[EXTRACTED ENTRIES]
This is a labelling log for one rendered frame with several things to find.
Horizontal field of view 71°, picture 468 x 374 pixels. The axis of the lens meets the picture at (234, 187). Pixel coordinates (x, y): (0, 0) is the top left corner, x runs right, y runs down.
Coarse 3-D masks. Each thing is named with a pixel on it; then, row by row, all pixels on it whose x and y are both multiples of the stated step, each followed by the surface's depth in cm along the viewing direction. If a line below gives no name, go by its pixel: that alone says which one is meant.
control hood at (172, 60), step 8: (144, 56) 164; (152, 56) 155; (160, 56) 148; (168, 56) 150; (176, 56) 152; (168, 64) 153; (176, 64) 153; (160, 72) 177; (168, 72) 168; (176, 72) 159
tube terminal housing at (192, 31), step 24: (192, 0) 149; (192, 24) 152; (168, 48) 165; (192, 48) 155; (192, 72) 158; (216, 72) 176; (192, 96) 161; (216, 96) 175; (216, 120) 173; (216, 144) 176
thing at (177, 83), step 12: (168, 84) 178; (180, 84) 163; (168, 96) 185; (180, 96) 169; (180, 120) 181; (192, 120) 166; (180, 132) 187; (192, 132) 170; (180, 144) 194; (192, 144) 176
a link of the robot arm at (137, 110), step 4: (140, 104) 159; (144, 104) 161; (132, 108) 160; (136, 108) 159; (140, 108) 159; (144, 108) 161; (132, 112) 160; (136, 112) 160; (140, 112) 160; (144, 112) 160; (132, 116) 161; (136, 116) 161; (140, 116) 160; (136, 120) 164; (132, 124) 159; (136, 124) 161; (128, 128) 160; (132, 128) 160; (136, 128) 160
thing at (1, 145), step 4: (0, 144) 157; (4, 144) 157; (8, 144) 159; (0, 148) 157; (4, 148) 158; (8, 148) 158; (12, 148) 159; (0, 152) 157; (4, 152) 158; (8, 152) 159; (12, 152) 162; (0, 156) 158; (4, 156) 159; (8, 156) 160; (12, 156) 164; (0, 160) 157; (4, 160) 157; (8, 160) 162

[WHAT TO PRODUCE] Produce the records once again, exactly as they stand above.

[WRITTEN RESPONSE]
This is a labelling log for one rendered frame with several things to find.
Horizontal field of view 71°, picture 468 x 374 pixels. The axis of the lens meets the picture at (234, 187). Pixel coordinates (x, y): (0, 0) is the top left corner, x runs right, y runs down.
Coarse 3-D masks. Each thing is named with a pixel on it; then, row by row, all pixels on it whose x and y are both multiples of the stated step, each followed by the surface's depth in cm along the viewing direction. If a line below gives no name, go by its pixel: that alone says which one is meant.
control hood at (172, 60), step 8: (144, 56) 164; (152, 56) 155; (160, 56) 148; (168, 56) 150; (176, 56) 152; (168, 64) 153; (176, 64) 153; (160, 72) 177; (168, 72) 168; (176, 72) 159
tube terminal housing at (192, 31), step 24: (192, 0) 149; (192, 24) 152; (168, 48) 165; (192, 48) 155; (192, 72) 158; (216, 72) 176; (192, 96) 161; (216, 96) 175; (216, 120) 173; (216, 144) 176
thing at (177, 83), step 12: (168, 84) 178; (180, 84) 163; (168, 96) 185; (180, 96) 169; (180, 120) 181; (192, 120) 166; (180, 132) 187; (192, 132) 170; (180, 144) 194; (192, 144) 176
a link of the robot arm at (137, 110), step 4: (140, 104) 159; (144, 104) 161; (132, 108) 160; (136, 108) 159; (140, 108) 159; (144, 108) 161; (132, 112) 160; (136, 112) 160; (140, 112) 160; (144, 112) 160; (132, 116) 161; (136, 116) 161; (140, 116) 160; (136, 120) 164; (132, 124) 159; (136, 124) 161; (128, 128) 160; (132, 128) 160; (136, 128) 160
thing at (1, 145), step 4: (0, 144) 157; (4, 144) 157; (8, 144) 159; (0, 148) 157; (4, 148) 158; (8, 148) 158; (12, 148) 159; (0, 152) 157; (4, 152) 158; (8, 152) 159; (12, 152) 162; (0, 156) 158; (4, 156) 159; (8, 156) 160; (12, 156) 164; (0, 160) 157; (4, 160) 157; (8, 160) 162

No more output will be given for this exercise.